PROBLEM STATEMENT: Output every line from the beginning of the records through the line that contains "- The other", exactly as it appears.

LISTED RECORDS:
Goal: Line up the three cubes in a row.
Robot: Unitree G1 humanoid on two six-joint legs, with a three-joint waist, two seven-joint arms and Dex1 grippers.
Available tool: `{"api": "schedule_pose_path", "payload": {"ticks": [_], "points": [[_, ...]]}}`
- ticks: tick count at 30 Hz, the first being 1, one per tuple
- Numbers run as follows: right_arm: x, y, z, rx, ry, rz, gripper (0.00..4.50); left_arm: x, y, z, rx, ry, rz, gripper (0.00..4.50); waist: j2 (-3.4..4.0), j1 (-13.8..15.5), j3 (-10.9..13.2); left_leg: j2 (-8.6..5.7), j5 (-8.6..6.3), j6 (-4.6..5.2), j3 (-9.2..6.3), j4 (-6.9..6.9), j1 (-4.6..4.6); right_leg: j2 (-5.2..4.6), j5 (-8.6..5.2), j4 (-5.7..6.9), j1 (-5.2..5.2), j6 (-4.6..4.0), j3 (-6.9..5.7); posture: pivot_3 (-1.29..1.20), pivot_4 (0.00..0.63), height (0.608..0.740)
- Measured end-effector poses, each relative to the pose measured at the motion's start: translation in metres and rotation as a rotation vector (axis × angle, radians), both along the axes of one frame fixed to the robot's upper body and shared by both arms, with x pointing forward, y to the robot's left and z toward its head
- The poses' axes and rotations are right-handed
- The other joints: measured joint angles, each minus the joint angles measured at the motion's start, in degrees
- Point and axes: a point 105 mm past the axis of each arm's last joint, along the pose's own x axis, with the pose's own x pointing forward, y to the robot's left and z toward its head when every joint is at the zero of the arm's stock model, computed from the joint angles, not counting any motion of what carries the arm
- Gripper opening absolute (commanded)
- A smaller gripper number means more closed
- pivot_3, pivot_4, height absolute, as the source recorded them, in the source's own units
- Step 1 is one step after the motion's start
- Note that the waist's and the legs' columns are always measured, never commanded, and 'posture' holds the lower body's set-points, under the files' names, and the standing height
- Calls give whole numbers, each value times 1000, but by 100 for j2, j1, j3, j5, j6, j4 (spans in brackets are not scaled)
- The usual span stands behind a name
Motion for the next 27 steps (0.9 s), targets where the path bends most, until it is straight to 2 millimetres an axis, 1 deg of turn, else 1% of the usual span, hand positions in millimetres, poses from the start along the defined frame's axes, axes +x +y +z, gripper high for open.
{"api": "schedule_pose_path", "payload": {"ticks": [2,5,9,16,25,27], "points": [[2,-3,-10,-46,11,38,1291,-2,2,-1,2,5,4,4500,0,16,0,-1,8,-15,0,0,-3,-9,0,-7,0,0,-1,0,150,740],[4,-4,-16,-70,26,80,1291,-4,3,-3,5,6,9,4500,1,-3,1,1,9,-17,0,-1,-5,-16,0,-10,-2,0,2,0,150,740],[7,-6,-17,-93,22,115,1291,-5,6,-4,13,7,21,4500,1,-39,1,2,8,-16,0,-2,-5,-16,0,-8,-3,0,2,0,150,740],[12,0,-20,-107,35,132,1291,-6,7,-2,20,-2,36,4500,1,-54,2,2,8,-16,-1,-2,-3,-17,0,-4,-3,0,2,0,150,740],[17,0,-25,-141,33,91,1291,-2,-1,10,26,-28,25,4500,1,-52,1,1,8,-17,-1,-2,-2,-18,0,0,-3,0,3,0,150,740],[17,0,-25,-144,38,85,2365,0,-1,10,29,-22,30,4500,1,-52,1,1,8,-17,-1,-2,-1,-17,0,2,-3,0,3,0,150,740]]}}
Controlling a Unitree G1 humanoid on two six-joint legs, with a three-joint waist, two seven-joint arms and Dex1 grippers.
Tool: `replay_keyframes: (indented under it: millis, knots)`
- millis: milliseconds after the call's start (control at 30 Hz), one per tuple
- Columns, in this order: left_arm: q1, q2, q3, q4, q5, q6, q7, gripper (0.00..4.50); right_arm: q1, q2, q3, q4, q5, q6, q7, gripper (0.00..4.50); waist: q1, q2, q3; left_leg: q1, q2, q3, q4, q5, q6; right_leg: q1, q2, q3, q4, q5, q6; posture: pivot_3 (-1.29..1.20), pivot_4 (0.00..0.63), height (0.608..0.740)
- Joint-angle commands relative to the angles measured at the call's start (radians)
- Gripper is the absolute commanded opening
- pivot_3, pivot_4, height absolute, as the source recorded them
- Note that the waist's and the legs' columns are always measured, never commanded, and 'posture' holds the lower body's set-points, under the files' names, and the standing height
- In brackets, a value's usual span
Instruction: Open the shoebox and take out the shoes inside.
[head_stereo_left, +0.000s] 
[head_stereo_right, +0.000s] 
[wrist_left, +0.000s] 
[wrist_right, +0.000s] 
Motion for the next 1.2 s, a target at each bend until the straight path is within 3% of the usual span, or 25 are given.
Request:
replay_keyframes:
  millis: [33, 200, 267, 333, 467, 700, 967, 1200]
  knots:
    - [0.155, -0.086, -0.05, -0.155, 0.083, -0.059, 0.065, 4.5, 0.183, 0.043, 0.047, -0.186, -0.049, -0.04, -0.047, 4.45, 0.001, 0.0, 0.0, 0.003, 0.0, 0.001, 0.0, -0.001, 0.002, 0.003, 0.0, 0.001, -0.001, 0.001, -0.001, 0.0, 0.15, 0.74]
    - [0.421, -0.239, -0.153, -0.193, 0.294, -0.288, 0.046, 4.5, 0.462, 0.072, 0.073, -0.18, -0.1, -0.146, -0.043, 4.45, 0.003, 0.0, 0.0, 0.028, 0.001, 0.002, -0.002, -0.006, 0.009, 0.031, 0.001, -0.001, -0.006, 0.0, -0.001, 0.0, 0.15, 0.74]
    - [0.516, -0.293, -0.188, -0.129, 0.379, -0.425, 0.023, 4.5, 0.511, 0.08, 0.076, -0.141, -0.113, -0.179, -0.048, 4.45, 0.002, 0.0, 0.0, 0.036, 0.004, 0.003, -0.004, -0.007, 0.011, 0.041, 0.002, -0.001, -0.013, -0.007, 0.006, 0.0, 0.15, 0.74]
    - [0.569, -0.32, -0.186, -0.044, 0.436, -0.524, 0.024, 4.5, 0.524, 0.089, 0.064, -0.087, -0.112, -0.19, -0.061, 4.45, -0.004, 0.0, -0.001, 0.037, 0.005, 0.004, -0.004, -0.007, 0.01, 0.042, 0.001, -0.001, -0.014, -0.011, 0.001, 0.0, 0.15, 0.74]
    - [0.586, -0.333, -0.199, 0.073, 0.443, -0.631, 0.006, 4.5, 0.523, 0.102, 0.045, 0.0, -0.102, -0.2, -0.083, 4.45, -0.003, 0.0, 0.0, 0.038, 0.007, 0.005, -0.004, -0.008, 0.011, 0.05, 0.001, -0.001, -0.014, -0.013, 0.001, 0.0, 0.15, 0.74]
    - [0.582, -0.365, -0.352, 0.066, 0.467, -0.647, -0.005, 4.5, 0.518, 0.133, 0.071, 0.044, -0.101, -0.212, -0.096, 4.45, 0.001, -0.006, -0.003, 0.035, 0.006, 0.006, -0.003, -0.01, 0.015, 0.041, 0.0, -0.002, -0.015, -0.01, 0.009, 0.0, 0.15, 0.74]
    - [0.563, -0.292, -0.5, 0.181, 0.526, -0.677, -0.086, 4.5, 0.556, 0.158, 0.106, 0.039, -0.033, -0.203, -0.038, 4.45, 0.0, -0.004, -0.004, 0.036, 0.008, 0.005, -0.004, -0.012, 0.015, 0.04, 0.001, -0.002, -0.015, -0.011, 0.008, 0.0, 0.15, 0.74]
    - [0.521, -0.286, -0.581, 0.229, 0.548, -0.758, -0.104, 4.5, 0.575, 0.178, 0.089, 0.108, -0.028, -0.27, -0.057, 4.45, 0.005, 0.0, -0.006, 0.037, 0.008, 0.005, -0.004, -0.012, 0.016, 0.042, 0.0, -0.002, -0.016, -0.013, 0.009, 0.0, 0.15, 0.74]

WRITTEN RESPONSE:
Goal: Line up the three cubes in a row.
Robot: Unitree G1 humanoid on two six-joint legs, with a three-joint waist, two seven-joint arms and Dex1 grippers.
Available tool: `{"api": "schedule_pose_path", "payload": {"ticks": [_], "points": [[_, ...]]}}`
- ticks: tick count at 30 Hz, the first being 1, one per tuple
- Numbers run as follows: right_arm: x, y, z, rx, ry, rz, gripper (0.00..4.50); left_arm: x, y, z, rx, ry, rz, gripper (0.00..4.50); waist: j2 (-3.4..4.0), j1 (-13.8..15.5), j3 (-10.9..13.2); left_leg: j2 (-8.6..5.7), j5 (-8.6..6.3), j6 (-4.6..5.2), j3 (-9.2..6.3), j4 (-6.9..6.9), j1 (-4.6..4.6); right_leg: j2 (-5.2..4.6), j5 (-8.6..5.2), j4 (-5.7..6.9), j1 (-5.2..5.2), j6 (-4.6..4.0), j3 (-6.9..5.7); posture: pivot_3 (-1.29..1.20), pivot_4 (0.00..0.63), height (0.608..0.740)
- Measured end-effector poses, each relative to the pose measured at the motion's start: translation in metres and rotation as a rotation vector (axis × angle, radians), both along the axes of one frame fixed to the robot's upper body and shared by both arms, with x pointing forward, y to the robot's left and z toward its head
- The poses' axes and rotations are right-handed
- The other joints: measured joint angles, each minus the joint angles measured at the motion's start, in degrees

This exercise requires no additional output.